■ Directions ■
Every line below from the one containing "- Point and" through the one containing "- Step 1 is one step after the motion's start" must be transcribed exactly. Omit all lines outside that stretch.

■ Data block ■
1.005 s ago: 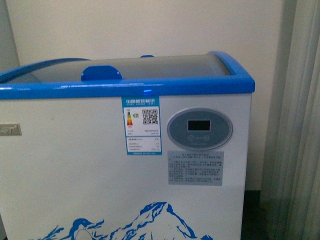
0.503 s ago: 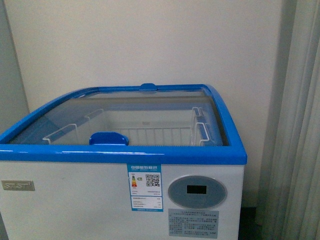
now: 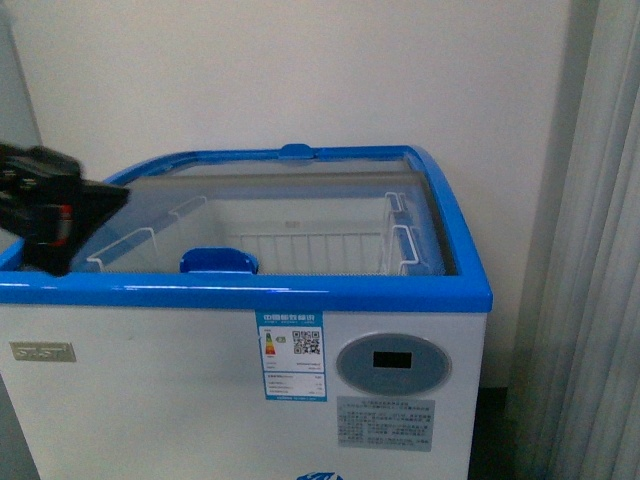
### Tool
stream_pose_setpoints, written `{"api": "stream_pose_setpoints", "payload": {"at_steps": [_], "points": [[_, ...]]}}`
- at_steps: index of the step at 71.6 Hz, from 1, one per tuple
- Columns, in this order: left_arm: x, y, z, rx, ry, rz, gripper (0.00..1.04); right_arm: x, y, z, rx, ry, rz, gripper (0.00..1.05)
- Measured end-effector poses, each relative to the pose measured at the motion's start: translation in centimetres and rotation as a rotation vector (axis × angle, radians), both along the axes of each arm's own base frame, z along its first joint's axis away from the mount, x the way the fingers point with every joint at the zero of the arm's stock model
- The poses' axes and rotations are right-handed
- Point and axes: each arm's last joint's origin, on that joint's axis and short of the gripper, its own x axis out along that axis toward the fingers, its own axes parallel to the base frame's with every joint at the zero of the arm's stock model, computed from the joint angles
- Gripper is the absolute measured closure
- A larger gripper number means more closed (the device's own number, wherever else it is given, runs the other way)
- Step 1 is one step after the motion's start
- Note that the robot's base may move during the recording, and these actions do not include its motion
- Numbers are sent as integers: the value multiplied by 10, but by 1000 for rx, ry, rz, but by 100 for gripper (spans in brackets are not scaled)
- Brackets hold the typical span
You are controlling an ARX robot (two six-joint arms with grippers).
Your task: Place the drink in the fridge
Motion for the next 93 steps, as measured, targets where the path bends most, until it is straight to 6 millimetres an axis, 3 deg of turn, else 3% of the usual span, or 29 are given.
{"api": "stream_pose_setpoints", "payload": {"at_steps": [12,30,62,93], "points": [[53,-24,5,423,-59,-276,8,0,0,0,0,0,-1,65],[90,-33,2,725,-109,-433,8,0,0,0,0,0,0,65],[133,-38,-14,828,-113,-462,8,0,0,0,0,0,0,65],[174,-41,-24,817,-151,-461,8,0,0,0,0,0,-1,65]]}}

■ Answer box ■
- Point and axes: each arm's last joint's origin, on that joint's axis and short of the gripper, its own x axis out along that axis toward the fingers, its own axes parallel to the base frame's with every joint at the zero of the arm's stock model, computed from the joint angles
- Gripper is the absolute measured closure
- A larger gripper number means more closed (the device's own number, wherever else it is given, runs the other way)
- Step 1 is one step after the motion's start

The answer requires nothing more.